• EXERCISE DESCRIPTION
All that is needed is the line in the material below containing "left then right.", plus every line after it, printed exactly.

• EXERCISE DATA
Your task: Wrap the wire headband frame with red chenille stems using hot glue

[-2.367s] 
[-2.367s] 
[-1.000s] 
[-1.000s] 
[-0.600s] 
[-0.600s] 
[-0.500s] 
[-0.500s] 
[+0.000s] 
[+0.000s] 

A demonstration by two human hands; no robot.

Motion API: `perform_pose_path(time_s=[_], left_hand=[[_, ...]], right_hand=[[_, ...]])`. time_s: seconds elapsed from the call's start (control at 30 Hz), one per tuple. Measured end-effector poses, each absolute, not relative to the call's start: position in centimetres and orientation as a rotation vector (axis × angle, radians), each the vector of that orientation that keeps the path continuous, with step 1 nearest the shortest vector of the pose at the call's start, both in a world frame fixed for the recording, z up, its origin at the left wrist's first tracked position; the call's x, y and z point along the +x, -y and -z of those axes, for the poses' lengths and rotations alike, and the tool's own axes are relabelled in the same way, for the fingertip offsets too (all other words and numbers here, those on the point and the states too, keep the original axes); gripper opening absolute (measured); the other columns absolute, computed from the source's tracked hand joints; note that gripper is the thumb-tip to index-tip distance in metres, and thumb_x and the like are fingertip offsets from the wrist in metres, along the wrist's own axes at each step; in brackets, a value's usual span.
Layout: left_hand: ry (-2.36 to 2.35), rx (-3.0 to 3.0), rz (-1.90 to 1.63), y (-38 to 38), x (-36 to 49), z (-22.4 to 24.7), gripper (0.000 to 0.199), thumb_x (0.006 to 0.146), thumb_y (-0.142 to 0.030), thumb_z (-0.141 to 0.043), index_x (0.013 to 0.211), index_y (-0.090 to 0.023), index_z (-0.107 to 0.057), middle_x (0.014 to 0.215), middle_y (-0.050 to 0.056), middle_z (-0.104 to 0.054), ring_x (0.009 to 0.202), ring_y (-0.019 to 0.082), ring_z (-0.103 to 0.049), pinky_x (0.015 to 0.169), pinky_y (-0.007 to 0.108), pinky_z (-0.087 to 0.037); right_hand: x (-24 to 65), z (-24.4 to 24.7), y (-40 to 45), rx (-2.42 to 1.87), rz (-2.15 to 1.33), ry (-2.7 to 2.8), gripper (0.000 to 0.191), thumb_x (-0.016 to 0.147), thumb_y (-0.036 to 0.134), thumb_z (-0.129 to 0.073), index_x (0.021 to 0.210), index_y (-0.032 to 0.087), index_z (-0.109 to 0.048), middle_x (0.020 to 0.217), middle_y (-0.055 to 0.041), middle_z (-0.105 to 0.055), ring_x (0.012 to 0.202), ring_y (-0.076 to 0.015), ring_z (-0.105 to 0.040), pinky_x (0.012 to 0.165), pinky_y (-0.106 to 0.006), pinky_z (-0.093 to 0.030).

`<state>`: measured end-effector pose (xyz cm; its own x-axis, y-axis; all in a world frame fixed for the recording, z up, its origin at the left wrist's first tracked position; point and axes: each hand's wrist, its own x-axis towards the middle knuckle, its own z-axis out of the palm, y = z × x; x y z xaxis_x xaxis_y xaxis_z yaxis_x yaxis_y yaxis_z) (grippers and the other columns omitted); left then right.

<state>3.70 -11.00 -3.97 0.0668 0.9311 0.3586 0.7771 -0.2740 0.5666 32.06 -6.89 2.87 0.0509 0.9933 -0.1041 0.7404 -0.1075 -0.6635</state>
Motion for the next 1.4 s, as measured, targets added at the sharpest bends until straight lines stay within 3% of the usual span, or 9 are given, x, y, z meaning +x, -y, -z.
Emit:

• RESULT OF THIS EXERCISE
`<state>`: measured end-effector pose (xyz cm; its own x-axis, y-axis; all in a world frame fixed for the recording, z up, its origin at the left wrist's first tracked position; point and axes: each hand's wrist, its own x-axis towards the middle knuckle, its own z-axis out of the palm, y = z × x; x y z xaxis_x xaxis_y xaxis_z yaxis_x yaxis_y yaxis_z) (grippers and the other columns omitted); left then right.

<state>3.70 -11.00 -3.97 0.0668 0.9311 0.3586 0.7771 -0.2740 0.5666 32.06 -6.89 2.87 0.0509 0.9933 -0.1041 0.7404 -0.1075 -0.6635</state>
Motion for the next 1.4 s, as measured, targets added at the sharpest bends until straight lines stay within 3% of the usual span, or 9 are given, x, y, z meaning +x, -y, -z.
Emit:

What was asked now has a complete answer.